| WORK TASK |
Give the listing again, word for word, and let no picture into it.

| INFORMATION SHOWN |
----

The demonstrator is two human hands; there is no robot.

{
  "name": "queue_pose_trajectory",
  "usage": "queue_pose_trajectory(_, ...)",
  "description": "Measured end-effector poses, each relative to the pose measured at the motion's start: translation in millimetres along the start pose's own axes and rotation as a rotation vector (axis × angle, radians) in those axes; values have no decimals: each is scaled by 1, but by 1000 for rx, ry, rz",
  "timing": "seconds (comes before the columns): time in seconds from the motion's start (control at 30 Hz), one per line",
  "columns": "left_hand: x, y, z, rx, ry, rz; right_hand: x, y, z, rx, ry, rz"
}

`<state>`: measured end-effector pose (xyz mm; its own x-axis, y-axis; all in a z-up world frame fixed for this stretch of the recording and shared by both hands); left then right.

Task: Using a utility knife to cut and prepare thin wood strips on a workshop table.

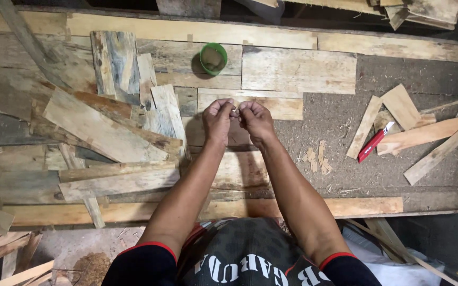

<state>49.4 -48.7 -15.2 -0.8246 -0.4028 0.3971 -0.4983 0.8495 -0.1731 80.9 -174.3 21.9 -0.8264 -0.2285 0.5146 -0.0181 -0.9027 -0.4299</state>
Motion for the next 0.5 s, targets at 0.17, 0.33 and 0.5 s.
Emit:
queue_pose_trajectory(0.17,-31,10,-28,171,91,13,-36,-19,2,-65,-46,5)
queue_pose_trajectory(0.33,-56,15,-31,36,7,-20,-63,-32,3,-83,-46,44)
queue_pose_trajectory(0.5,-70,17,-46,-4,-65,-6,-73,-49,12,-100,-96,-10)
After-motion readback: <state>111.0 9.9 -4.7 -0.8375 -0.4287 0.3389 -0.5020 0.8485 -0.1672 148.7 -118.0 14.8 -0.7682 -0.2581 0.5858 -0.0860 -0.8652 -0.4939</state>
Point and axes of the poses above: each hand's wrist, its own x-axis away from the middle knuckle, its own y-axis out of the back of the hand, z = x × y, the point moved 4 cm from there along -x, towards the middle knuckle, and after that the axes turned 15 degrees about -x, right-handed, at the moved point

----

| RESULT OF THIS EXERCISE |
The demonstrator is two human hands; there is no robot.

{
  "name": "queue_pose_trajectory",
  "usage": "queue_pose_trajectory(_, ...)",
  "description": "Measured end-effector poses, each relative to the pose measured at the motion's start: translation in millimetres along the start pose's own axes and rotation as a rotation vector (axis × angle, radians) in those axes; values have no decimals: each is scaled by 1, but by 1000 for rx, ry, rz",
  "timing": "seconds (comes before the columns): time in seconds from the motion's start (control at 30 Hz), one per line",
  "columns": "left_hand: x, y, z, rx, ry, rz; right_hand: x, y, z, rx, ry, rz"
}

`<state>`: measured end-effector pose (xyz mm; its own x-axis, y-axis; all in a z-up world frame fixed for this stretch of the recording and shared by both hands); left then right.

Task: Using a utility knife to cut and prepare thin wood strips on a workshop table.


<state>49.4 -48.7 -15.2 -0.8246 -0.4028 0.3971 -0.4983 0.8495 -0.1731 80.9 -174.3 21.9 -0.8264 -0.2285 0.5146 -0.0181 -0.9027 -0.4299</state>
Motion for the next 0.5 s, targets at 0.17, 0.33 and 0.5 s.
Emit:
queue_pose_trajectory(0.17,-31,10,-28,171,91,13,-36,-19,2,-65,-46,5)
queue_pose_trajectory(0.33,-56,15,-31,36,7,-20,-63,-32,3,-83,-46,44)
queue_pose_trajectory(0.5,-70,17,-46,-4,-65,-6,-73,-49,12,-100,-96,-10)
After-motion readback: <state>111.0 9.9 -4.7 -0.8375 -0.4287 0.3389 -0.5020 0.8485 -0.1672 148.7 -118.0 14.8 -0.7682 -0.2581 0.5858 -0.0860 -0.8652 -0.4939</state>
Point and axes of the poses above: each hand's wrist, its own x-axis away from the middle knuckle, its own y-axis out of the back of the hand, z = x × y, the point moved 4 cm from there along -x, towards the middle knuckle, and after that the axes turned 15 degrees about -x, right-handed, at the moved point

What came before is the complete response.